Betweenness Centrality is a useful property when searching for critical nodes in a network. The exact calculation of betweenness is however computationally expensive, which leaves us with the need for approximate methods.
The picture above shows the approximate betweenness of the given graph. You can see some nodes are a lot more critical than others and their betweenness value reflects that.
This method has 4 primary parameters that can greatly effect the run time and accuracy of the results.
To characterize the behavior of these parameters we've run a series of tests of 5 data sets.
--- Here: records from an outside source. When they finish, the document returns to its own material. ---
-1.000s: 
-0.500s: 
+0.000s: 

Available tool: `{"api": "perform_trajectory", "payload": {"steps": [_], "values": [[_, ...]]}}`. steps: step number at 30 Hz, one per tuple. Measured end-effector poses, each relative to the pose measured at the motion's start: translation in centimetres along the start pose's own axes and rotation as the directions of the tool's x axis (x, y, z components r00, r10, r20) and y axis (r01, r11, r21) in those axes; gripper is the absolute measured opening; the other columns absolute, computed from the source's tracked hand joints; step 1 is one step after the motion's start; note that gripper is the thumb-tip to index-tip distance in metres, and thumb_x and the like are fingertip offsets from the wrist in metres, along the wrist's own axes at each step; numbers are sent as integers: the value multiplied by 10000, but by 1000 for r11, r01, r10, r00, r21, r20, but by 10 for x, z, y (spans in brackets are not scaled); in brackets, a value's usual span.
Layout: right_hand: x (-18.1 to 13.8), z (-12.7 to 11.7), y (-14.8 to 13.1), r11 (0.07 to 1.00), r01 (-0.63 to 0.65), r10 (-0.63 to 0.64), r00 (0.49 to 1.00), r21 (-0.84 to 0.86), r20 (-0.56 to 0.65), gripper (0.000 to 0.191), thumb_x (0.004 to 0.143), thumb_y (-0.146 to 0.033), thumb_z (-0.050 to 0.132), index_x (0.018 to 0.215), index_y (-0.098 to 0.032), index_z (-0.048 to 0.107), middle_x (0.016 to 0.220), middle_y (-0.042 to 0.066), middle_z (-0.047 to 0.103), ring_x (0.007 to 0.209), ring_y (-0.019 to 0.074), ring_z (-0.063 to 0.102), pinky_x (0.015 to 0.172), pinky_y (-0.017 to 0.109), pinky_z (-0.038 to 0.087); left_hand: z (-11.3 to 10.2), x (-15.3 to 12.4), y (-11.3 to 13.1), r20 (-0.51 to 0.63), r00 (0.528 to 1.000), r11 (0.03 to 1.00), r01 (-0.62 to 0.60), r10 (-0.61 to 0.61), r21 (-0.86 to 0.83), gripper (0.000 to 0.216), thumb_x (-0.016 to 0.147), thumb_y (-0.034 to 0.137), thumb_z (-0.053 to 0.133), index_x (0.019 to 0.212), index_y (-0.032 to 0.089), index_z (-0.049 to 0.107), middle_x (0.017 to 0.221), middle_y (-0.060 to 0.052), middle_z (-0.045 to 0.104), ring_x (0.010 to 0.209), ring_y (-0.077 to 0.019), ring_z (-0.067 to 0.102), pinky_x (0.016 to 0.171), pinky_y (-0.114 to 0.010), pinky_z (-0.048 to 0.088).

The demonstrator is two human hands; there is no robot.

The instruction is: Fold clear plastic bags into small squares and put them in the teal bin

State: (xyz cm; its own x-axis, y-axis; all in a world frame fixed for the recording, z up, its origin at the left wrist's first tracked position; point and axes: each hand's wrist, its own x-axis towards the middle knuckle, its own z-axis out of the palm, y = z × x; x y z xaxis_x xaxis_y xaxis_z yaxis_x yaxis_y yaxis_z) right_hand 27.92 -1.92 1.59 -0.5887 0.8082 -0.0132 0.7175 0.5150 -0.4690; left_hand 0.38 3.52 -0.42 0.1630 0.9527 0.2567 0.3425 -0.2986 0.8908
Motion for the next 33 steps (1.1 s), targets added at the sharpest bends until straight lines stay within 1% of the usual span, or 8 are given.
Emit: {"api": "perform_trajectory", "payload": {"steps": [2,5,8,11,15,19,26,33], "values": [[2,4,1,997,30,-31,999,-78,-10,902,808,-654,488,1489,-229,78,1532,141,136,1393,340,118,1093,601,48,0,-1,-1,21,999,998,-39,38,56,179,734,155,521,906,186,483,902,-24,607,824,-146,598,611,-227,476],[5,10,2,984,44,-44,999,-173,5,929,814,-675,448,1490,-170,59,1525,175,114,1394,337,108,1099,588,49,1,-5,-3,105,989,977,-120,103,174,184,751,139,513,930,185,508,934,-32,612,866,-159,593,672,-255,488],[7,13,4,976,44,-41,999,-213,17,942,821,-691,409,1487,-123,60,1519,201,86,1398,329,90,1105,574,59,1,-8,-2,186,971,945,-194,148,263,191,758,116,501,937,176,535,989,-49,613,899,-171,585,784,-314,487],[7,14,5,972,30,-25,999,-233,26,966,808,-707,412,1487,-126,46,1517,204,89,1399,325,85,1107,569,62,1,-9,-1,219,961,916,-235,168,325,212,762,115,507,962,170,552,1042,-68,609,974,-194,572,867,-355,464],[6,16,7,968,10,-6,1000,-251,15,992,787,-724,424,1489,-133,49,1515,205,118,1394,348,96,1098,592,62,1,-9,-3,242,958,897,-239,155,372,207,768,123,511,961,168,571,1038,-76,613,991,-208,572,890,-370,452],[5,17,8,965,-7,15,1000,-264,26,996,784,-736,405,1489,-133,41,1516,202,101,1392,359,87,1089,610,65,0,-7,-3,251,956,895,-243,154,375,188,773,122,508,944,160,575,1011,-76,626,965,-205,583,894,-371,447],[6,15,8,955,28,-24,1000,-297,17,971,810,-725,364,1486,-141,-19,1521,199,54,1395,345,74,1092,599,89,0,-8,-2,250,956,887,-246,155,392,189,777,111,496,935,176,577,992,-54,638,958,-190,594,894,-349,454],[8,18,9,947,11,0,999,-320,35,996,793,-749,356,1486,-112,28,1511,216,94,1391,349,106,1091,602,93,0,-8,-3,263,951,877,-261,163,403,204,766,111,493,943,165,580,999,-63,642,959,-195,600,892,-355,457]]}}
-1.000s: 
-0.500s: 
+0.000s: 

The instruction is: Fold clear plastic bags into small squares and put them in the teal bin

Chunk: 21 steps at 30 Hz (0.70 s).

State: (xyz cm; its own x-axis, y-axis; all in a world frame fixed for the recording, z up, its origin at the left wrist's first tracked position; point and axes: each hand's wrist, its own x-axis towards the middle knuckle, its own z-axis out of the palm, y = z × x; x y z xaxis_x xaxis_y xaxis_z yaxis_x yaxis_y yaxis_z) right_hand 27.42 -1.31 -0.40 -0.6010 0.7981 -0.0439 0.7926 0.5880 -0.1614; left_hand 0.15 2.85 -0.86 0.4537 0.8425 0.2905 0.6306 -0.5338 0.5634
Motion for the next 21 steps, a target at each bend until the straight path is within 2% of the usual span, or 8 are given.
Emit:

All tests below were run on an 8-node cluster using 8 giraph workers using 8 threads per worker.
You can use any kind of data with HBSE. It can be directional or undirected. Keep in mind, that an undirected graph will make it even more computational heavy, thus your job will take much longer.
For background information on the approximation method see: "W. Chong, Efficient Extraction of High-Betweenness Vertices"
For background information on the method of accumulation of pair dependencies and shortest path data see: "U. Brandes, A Faster Algorithm for Betweenness Centrality"
Our implementation is distributed using the BSP method on Apache giraph and built with Gradle. Giraph requires a Hadoop cluster (map reduce and hdfs)
The graph is read from an edge list file in HDFS, each line in the file represents a single edge and is coded as a "key,target,weight" (edge weight is optional and defaults to 1)
Output is a directory in HDFS with both the extracted high betweenness set and the approximate betweenness value for all nodes.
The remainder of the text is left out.